» What needs to be done: Every line in the data below that includes "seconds" belongs in the answer, copied as it stands.

◇ ◇ ◇ ◇ ◇

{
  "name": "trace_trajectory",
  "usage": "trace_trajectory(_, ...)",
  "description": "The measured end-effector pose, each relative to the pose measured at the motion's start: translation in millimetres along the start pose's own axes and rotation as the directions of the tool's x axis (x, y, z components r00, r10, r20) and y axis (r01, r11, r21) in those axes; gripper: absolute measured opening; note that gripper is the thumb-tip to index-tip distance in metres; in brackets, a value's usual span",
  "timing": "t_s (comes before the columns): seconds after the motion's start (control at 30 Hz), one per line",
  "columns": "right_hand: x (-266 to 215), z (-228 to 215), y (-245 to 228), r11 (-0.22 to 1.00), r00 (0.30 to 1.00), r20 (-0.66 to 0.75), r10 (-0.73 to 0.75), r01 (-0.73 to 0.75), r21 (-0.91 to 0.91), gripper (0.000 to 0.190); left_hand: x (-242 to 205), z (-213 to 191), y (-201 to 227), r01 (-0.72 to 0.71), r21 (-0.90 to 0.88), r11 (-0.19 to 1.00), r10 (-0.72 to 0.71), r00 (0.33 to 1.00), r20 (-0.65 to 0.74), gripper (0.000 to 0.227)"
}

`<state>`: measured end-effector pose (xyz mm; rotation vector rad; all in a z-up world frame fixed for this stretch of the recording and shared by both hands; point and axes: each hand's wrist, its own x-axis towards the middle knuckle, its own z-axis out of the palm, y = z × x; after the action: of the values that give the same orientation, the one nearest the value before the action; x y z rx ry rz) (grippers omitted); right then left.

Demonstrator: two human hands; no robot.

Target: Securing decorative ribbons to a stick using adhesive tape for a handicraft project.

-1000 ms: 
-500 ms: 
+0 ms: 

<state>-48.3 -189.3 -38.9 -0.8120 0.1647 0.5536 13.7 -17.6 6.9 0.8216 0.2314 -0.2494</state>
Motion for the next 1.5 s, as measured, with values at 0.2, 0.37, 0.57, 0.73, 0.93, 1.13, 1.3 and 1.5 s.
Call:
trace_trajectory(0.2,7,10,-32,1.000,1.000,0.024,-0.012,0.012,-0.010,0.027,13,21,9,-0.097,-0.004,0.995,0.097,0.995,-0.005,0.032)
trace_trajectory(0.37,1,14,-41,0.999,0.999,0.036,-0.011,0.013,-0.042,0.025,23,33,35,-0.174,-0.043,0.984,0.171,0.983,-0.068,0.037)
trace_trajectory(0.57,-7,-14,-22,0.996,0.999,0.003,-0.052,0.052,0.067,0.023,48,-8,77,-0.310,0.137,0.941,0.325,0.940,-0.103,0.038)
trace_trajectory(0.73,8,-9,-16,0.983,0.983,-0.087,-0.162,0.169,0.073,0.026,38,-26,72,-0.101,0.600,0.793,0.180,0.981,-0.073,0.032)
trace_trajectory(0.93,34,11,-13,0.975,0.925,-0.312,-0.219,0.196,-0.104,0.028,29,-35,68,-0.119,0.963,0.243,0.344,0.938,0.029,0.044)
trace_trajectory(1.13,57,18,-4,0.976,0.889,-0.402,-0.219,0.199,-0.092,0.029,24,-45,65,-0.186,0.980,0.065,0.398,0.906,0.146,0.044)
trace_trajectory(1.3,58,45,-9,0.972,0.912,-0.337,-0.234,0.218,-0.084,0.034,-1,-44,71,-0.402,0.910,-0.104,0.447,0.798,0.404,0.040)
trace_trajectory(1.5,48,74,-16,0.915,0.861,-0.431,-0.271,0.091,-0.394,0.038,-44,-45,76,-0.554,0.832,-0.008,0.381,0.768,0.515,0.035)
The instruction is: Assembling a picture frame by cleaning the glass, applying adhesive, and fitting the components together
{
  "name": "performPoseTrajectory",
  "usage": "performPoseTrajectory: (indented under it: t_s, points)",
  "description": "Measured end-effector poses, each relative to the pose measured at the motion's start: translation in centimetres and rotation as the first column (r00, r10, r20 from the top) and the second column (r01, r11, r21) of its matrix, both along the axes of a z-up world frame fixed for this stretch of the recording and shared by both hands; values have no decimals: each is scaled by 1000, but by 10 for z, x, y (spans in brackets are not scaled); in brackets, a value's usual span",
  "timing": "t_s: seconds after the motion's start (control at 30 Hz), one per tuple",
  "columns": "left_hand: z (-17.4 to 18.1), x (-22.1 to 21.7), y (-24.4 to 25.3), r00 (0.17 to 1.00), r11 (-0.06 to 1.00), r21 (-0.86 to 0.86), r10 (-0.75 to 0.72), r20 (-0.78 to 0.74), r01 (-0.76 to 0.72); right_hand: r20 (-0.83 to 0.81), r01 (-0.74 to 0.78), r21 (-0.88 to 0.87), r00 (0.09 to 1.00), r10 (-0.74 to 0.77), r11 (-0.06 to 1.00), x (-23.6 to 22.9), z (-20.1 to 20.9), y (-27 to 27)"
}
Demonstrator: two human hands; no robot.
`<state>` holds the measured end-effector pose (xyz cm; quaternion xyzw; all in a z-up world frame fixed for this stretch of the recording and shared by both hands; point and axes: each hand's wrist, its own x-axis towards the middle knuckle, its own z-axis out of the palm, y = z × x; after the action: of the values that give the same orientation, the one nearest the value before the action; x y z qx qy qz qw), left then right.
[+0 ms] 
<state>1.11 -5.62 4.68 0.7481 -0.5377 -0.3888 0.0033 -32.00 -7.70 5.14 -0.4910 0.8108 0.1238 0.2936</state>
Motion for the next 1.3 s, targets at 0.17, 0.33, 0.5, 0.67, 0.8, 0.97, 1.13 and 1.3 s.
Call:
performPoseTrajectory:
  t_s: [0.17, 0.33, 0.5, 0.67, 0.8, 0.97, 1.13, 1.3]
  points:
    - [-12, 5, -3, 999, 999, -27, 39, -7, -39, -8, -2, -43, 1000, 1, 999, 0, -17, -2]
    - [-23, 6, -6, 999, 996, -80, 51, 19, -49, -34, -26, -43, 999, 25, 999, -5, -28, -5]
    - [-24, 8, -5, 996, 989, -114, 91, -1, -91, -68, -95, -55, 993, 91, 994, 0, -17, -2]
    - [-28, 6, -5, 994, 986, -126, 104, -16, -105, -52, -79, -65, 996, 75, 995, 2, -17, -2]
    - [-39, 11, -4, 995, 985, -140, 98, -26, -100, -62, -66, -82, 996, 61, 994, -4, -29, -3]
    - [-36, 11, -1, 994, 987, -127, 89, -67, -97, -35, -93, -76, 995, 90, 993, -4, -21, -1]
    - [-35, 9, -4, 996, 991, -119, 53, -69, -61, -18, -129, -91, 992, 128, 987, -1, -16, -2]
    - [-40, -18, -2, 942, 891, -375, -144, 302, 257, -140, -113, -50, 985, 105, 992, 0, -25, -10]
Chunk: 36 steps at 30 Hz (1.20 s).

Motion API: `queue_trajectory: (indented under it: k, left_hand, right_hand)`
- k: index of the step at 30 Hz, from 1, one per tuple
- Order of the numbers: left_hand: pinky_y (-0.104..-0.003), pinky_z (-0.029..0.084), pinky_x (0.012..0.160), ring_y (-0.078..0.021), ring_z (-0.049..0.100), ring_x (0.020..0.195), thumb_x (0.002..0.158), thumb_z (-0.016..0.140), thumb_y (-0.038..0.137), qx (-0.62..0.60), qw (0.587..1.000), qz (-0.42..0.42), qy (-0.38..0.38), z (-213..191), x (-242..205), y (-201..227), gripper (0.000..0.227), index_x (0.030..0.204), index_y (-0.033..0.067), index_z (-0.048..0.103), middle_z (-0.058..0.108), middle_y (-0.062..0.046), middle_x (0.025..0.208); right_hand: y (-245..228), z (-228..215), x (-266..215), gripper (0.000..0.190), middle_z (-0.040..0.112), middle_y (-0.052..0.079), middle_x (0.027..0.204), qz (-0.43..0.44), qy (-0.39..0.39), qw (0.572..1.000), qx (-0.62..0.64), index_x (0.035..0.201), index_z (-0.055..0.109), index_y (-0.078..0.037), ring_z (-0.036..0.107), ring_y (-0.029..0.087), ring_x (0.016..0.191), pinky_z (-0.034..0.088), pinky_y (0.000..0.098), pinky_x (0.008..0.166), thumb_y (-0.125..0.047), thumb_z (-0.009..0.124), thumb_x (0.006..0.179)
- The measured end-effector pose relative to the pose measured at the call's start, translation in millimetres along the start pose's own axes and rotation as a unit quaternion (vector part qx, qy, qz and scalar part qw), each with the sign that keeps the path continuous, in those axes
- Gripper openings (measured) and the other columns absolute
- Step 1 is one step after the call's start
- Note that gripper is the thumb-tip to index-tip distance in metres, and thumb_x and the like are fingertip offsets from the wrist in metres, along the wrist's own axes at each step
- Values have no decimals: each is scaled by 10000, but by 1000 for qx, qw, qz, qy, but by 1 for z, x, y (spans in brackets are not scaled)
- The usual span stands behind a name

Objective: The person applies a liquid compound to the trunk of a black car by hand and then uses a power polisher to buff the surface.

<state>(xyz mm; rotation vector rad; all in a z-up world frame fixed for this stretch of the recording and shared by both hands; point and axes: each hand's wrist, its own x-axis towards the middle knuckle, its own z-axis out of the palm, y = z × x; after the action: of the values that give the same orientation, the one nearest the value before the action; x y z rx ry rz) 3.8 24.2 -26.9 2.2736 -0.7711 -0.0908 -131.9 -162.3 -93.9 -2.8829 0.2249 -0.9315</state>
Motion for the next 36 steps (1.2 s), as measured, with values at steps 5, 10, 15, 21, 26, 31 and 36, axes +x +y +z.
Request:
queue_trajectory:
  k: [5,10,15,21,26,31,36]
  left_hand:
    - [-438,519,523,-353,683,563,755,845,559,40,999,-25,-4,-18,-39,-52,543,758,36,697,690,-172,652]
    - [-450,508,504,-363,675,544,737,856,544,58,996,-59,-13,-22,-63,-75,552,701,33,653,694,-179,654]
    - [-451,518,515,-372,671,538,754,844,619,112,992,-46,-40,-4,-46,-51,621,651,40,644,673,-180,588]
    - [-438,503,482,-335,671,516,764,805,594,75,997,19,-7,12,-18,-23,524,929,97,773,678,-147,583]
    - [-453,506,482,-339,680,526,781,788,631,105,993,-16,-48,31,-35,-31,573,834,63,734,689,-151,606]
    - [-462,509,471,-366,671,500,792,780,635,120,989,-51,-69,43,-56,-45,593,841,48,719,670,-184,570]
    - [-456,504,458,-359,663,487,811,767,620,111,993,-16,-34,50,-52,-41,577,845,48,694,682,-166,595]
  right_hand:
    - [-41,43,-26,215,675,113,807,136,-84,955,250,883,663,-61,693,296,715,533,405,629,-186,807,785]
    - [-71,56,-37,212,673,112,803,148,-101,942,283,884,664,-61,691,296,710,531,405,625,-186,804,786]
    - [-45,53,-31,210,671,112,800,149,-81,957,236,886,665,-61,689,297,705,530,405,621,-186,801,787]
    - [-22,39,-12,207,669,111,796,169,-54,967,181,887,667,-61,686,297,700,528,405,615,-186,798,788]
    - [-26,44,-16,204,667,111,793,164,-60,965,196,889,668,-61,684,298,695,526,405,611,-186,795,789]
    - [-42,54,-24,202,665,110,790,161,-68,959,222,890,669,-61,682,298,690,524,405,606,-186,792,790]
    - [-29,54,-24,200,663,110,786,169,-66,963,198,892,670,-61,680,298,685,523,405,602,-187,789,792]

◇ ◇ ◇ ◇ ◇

» Exercise solution:
  "timing": "t_s (comes before the columns): seconds after the motion's start (control at 30 Hz), one per line",
  "timing": "t_s: seconds after the motion's start (control at 30 Hz), one per tuple",

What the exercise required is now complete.